PROMPT:
Extract all lines from the data beneath that include the word "left".

Source data
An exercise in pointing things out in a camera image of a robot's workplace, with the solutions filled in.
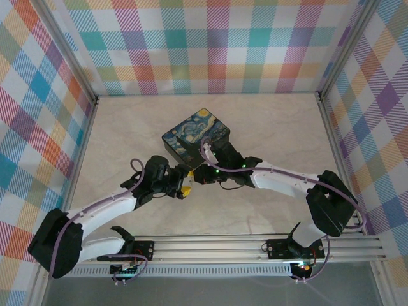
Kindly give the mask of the black box with painting print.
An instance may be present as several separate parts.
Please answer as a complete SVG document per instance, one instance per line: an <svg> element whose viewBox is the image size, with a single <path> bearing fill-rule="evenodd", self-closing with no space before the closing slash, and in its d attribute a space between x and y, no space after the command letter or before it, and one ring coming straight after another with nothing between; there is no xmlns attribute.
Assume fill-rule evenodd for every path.
<svg viewBox="0 0 408 306"><path fill-rule="evenodd" d="M230 129L206 108L198 110L162 135L165 149L180 164L192 169L204 162L200 154L203 137L213 142L228 142Z"/></svg>

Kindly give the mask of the left controller board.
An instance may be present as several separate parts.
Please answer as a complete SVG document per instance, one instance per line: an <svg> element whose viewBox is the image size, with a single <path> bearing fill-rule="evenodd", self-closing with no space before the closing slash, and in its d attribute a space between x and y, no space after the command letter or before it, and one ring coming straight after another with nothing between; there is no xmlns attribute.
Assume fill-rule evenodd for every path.
<svg viewBox="0 0 408 306"><path fill-rule="evenodd" d="M129 266L125 267L124 265L111 265L109 268L109 274L117 274L117 275L135 275L139 271L139 266Z"/></svg>

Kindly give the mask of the controller board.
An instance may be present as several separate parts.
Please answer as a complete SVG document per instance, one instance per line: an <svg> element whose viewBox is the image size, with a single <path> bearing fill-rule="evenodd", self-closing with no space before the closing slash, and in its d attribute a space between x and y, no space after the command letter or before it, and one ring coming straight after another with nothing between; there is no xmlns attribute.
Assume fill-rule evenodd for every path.
<svg viewBox="0 0 408 306"><path fill-rule="evenodd" d="M291 271L295 273L309 273L312 271L314 264L312 262L299 261L296 263L291 263Z"/></svg>
<svg viewBox="0 0 408 306"><path fill-rule="evenodd" d="M109 268L109 274L117 274L117 275L135 275L139 271L139 266L129 266L125 267L124 265L111 265Z"/></svg>

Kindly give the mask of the right controller board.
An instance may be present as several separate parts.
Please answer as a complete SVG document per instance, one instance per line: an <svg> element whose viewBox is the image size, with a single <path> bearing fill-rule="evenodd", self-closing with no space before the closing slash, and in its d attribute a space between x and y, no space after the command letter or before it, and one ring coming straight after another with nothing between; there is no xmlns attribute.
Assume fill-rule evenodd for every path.
<svg viewBox="0 0 408 306"><path fill-rule="evenodd" d="M291 271L295 273L309 273L312 271L314 264L312 262L299 261L296 263L291 263Z"/></svg>

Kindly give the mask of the long aluminium base rail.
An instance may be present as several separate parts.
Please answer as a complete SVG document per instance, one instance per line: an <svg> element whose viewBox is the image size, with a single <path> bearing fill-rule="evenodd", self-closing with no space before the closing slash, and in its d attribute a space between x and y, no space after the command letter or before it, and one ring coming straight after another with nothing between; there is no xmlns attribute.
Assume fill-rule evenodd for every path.
<svg viewBox="0 0 408 306"><path fill-rule="evenodd" d="M342 237L322 239L323 259L268 259L266 241L286 239L282 235L170 235L133 237L135 240L154 241L154 263L250 263L273 261L296 263L299 261L322 263L382 261L386 258L379 238L347 233ZM87 261L133 261L130 259L107 259L98 257Z"/></svg>

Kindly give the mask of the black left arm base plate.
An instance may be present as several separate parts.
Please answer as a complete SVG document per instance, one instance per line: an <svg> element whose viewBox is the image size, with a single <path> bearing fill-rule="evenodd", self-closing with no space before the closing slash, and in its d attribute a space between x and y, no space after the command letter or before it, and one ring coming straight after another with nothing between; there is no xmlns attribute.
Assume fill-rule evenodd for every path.
<svg viewBox="0 0 408 306"><path fill-rule="evenodd" d="M154 241L152 240L135 240L131 248L133 254L142 255L148 261L152 261L154 255Z"/></svg>

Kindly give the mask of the aluminium side floor rail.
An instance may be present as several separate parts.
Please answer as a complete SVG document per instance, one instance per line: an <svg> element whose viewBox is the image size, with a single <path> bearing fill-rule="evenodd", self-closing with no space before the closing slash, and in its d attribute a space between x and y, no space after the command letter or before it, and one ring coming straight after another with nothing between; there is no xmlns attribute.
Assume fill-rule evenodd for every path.
<svg viewBox="0 0 408 306"><path fill-rule="evenodd" d="M354 193L354 189L351 185L350 178L347 173L346 163L342 156L342 151L341 151L339 142L337 141L337 137L334 131L332 121L330 119L330 114L324 103L324 98L321 96L320 92L315 92L315 97L316 97L316 102L317 102L319 112L321 114L321 118L323 120L324 128L326 130L326 134L329 139L331 151L333 154L333 158L335 160L335 164L337 167L339 177L342 179L346 187L350 190L352 195L356 197ZM360 214L358 211L356 211L354 215L352 216L351 226L354 226L354 227L359 226L359 228L358 229L347 229L346 232L347 233L360 233L361 235L367 235L366 226L363 225L363 221L366 220L366 215L364 213L362 205L358 204L358 206L363 212L363 214Z"/></svg>
<svg viewBox="0 0 408 306"><path fill-rule="evenodd" d="M73 203L75 190L77 188L78 179L79 179L81 168L84 162L85 153L86 153L87 146L89 143L89 138L91 136L92 127L94 125L94 121L96 118L98 106L99 106L99 98L97 98L95 102L93 103L93 105L91 106L89 118L87 119L87 122L85 123L83 137L80 142L80 146L76 152L76 159L75 159L72 171L71 171L71 175L67 179L67 182L63 183L62 185L63 201L62 201L60 209L62 210L64 222L61 224L61 231L58 232L57 237L61 236L64 233L64 231L66 230L66 224L69 224L70 218L67 215L69 215L69 210L71 209L71 206Z"/></svg>

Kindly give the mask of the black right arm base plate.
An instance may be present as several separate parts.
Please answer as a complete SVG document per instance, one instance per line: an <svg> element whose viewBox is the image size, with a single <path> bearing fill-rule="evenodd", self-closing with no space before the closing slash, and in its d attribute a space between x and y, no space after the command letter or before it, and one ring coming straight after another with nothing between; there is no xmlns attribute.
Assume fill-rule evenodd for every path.
<svg viewBox="0 0 408 306"><path fill-rule="evenodd" d="M323 243L316 240L309 247L302 247L290 239L269 239L266 241L268 259L323 259Z"/></svg>

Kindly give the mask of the aluminium frame post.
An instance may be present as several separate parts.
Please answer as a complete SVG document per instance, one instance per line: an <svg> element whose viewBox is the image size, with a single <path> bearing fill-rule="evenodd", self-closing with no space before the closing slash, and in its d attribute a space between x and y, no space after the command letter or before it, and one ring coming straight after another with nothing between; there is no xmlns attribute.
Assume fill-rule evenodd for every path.
<svg viewBox="0 0 408 306"><path fill-rule="evenodd" d="M48 272L38 263L34 265L24 300L24 306L41 306L48 284Z"/></svg>
<svg viewBox="0 0 408 306"><path fill-rule="evenodd" d="M334 60L331 70L324 80L321 88L316 92L317 97L321 102L327 97L328 93L338 79L341 70L345 66L349 56L353 52L357 42L359 42L364 30L366 29L372 15L379 6L381 0L365 0L360 13L356 16L353 26L350 28L344 44L341 46L337 58Z"/></svg>
<svg viewBox="0 0 408 306"><path fill-rule="evenodd" d="M98 96L93 91L90 82L88 81L80 63L74 55L72 48L70 47L65 35L61 31L56 19L54 18L52 11L46 4L45 0L36 0L38 6L42 9L44 19L47 22L47 29L50 31L53 39L56 41L56 45L59 47L62 55L67 60L73 74L76 76L78 83L82 86L85 94L91 99L93 103L97 103Z"/></svg>
<svg viewBox="0 0 408 306"><path fill-rule="evenodd" d="M383 306L395 306L385 265L382 261L371 261L370 266Z"/></svg>

SOLUTION FOR THIS PROBLEM:
Kindly give the mask of the left controller board.
Kindly give the mask of the black left arm base plate.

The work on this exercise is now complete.